**What you should do:** Print, in exact form, the lines below from the one containing "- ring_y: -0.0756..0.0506" through the one containing "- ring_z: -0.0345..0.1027", and omit all others.

─── Provided information

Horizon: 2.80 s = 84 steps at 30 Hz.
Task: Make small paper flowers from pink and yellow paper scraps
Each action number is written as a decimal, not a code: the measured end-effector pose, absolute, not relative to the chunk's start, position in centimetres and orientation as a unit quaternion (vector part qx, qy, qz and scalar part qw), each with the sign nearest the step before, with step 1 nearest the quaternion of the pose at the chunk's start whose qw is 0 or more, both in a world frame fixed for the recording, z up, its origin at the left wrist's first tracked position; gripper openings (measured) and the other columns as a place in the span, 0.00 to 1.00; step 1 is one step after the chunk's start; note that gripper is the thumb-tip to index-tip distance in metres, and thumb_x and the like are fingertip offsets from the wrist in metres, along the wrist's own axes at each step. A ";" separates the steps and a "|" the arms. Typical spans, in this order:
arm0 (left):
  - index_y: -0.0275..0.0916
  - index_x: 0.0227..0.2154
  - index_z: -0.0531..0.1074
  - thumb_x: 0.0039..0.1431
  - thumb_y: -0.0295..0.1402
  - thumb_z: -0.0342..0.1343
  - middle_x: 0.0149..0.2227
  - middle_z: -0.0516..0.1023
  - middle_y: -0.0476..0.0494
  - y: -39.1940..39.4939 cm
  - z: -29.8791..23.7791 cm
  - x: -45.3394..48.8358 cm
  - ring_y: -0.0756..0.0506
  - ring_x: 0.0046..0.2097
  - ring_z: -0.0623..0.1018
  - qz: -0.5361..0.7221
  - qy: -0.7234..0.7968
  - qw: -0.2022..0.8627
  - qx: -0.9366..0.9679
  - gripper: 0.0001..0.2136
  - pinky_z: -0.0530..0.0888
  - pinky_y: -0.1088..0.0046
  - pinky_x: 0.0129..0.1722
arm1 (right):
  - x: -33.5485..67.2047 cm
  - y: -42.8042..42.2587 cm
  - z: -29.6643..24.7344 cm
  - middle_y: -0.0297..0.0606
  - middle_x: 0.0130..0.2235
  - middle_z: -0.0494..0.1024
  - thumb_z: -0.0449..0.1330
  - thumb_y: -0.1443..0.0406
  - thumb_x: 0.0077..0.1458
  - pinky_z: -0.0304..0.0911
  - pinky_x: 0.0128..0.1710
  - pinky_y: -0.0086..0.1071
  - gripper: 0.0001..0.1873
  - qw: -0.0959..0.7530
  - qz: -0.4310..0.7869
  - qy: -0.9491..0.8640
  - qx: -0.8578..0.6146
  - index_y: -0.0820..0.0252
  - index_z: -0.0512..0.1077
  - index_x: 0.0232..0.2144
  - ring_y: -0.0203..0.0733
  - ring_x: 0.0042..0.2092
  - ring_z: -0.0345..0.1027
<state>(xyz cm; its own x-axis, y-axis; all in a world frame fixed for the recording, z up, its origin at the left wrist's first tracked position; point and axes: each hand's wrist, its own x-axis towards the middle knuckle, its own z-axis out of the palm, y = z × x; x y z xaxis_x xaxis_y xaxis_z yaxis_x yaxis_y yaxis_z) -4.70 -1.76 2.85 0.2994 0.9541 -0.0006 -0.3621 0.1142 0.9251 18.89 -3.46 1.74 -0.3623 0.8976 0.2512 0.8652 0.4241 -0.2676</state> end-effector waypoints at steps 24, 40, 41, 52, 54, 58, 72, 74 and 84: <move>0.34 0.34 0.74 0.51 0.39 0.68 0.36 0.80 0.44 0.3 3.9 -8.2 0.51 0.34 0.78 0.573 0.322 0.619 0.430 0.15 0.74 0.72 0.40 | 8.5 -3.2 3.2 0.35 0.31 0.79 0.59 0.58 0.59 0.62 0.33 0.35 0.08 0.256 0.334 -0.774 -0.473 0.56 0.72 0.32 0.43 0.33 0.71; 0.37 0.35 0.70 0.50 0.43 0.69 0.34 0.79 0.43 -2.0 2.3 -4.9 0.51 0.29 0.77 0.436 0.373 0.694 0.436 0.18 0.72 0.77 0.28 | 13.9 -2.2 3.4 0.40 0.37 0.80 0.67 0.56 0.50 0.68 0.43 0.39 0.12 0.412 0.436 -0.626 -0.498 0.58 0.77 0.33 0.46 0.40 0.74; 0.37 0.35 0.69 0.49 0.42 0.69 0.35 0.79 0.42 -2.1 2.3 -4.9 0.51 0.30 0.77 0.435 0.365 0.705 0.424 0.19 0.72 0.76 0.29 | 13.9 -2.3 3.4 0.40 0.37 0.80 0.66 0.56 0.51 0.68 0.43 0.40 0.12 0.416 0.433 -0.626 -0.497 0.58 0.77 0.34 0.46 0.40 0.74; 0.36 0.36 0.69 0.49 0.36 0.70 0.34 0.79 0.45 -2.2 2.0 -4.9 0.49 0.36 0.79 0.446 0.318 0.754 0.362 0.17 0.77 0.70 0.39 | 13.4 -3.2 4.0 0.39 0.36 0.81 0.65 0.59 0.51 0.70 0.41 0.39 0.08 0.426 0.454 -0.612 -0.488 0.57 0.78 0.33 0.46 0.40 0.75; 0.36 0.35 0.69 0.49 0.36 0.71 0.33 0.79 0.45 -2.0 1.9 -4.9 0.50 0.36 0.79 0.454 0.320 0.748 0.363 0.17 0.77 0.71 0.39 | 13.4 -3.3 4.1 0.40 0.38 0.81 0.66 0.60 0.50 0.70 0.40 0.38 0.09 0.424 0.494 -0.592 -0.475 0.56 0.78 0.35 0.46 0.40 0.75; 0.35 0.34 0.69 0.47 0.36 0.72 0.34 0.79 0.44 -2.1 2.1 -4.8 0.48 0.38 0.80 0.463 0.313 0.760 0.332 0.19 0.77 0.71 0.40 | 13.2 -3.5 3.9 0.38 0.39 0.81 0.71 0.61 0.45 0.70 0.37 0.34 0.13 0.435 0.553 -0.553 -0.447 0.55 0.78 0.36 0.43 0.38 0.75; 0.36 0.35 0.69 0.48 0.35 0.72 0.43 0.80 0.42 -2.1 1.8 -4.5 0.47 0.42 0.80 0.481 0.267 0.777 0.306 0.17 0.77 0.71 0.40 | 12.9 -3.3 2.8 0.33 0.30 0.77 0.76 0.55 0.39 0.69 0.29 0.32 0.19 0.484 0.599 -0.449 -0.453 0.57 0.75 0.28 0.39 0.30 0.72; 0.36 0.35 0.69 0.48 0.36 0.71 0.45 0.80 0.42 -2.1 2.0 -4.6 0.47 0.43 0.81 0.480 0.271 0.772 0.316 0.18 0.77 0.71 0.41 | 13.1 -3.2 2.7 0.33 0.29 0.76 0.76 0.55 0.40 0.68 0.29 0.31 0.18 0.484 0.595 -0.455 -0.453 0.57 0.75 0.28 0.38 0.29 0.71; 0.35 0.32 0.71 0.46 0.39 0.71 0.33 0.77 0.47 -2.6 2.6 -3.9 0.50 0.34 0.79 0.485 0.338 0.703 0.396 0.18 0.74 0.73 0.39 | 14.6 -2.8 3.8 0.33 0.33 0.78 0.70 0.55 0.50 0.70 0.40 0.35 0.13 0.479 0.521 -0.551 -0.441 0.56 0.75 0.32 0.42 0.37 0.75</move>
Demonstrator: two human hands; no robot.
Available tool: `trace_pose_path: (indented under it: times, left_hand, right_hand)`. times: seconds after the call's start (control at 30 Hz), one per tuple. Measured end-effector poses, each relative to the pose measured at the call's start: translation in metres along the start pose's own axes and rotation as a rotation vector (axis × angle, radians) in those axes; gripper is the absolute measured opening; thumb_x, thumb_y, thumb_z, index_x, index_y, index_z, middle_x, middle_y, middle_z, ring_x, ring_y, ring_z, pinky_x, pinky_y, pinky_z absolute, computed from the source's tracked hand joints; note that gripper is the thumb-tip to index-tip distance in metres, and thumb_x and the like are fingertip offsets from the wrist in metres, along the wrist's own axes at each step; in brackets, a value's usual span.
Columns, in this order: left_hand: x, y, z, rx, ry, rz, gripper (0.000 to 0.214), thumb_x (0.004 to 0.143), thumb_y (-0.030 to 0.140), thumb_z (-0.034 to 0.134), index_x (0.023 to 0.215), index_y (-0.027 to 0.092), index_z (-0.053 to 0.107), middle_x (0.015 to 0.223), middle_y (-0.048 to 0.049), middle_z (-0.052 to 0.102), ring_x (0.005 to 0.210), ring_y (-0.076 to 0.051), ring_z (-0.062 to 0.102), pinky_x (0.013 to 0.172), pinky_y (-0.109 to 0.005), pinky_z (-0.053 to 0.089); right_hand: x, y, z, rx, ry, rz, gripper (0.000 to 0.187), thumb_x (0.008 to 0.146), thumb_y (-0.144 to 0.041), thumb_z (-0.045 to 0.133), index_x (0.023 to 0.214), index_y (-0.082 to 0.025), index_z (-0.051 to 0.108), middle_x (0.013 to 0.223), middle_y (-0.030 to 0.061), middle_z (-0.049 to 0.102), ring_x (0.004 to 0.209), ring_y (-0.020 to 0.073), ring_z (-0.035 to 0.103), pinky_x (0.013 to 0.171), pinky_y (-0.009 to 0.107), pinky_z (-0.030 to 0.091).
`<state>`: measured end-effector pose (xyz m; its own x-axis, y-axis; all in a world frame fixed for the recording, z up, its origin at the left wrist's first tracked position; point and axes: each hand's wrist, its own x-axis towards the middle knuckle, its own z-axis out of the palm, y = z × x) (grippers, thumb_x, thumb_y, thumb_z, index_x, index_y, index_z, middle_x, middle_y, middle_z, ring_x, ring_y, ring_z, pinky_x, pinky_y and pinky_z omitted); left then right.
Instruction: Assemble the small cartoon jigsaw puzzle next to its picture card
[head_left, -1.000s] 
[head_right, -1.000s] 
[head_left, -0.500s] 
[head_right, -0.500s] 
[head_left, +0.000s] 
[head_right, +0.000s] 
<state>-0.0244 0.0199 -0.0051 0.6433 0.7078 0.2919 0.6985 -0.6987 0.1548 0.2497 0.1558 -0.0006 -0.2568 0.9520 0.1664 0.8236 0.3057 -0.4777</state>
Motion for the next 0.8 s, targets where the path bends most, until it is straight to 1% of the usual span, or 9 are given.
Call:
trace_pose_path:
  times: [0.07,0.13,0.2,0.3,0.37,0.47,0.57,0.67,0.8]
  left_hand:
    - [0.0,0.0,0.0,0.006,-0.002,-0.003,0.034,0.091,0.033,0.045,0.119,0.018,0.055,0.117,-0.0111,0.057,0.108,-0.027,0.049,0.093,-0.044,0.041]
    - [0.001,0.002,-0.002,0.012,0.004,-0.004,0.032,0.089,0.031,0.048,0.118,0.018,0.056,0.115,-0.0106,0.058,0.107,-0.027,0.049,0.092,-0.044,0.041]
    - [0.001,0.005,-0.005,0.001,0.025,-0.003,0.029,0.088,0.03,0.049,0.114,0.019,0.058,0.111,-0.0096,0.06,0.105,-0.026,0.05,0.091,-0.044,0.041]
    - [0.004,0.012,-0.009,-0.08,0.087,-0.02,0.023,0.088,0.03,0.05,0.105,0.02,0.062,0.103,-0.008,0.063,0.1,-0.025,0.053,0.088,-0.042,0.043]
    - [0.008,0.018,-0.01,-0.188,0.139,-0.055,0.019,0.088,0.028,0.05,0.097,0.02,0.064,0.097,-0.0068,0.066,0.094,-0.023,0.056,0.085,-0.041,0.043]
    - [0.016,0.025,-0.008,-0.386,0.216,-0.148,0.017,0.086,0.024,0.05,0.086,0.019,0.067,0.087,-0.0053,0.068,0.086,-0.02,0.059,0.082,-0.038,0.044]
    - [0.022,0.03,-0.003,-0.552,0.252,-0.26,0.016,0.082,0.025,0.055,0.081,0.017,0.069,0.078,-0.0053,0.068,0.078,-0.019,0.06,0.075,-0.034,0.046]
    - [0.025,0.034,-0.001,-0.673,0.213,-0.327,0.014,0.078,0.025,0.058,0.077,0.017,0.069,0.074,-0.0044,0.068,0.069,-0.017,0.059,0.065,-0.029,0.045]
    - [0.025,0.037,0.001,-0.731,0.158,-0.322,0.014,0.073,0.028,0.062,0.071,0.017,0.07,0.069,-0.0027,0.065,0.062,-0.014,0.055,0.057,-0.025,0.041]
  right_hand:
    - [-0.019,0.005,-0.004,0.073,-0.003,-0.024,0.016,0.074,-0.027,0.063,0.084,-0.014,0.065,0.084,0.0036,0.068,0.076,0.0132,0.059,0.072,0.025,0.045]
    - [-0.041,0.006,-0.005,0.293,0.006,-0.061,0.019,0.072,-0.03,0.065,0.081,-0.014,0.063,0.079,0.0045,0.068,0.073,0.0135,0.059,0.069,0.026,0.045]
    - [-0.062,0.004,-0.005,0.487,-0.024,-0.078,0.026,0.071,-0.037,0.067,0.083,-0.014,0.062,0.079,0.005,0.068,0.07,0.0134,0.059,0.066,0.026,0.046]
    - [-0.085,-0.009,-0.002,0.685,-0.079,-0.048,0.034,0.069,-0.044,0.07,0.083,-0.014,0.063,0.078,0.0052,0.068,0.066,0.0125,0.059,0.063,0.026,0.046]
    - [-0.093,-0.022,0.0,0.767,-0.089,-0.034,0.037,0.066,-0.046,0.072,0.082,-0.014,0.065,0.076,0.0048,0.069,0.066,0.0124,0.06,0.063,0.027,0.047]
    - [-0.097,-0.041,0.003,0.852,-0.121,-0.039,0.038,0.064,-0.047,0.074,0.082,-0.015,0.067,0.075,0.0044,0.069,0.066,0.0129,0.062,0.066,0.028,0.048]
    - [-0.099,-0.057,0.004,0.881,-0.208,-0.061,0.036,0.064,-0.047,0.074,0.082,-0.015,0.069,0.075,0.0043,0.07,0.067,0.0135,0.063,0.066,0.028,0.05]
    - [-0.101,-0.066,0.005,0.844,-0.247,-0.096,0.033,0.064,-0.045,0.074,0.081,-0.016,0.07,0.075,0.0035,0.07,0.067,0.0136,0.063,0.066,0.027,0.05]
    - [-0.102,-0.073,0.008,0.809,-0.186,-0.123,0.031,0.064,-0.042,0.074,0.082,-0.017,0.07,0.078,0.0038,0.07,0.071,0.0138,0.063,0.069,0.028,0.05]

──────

**Response area:**
  - ring_y: -0.0756..0.0506
  - ring_x: 0.0046..0.2097
  - ring_z: -0.0623..0.1018
  - qz: -0.5361..0.7221
  - qy: -0.7234..0.7968
  - qw: -0.2022..0.8627
  - qx: -0.9366..0.9679
  - gripper: 0.0001..0.2136
  - pinky_z: -0.0530..0.0888
  - pinky_y: -0.1088..0.0046
  - pinky_x: 0.0129..0.1722
arm1 (right):
  - x: -33.5485..67.2047 cm
  - y: -42.8042..42.2587 cm
  - z: -29.6643..24.7344 cm
  - middle_y: -0.0297..0.0606
  - middle_x: 0.0130..0.2235
  - middle_z: -0.0494..0.1024
  - thumb_z: -0.0449..0.1330
  - thumb_y: -0.1443..0.0406
  - thumb_x: 0.0077..0.1458
  - pinky_z: -0.0304..0.0911
  - pinky_x: 0.0128..0.1710
  - pinky_y: -0.0086..0.1071
  - gripper: 0.0001..0.1873
  - qw: -0.0959..0.7530
  - qz: -0.4310..0.7869
  - qy: -0.9491..0.8640
  - qx: -0.8578..0.6146
  - index_y: -0.0820..0.0252
  - index_z: -0.0512..0.1077
  - index_x: 0.0232..0.2144
  - ring_y: -0.0203..0.0733
  - ring_x: 0.0042..0.2092
  - ring_z: -0.0345..0.1027

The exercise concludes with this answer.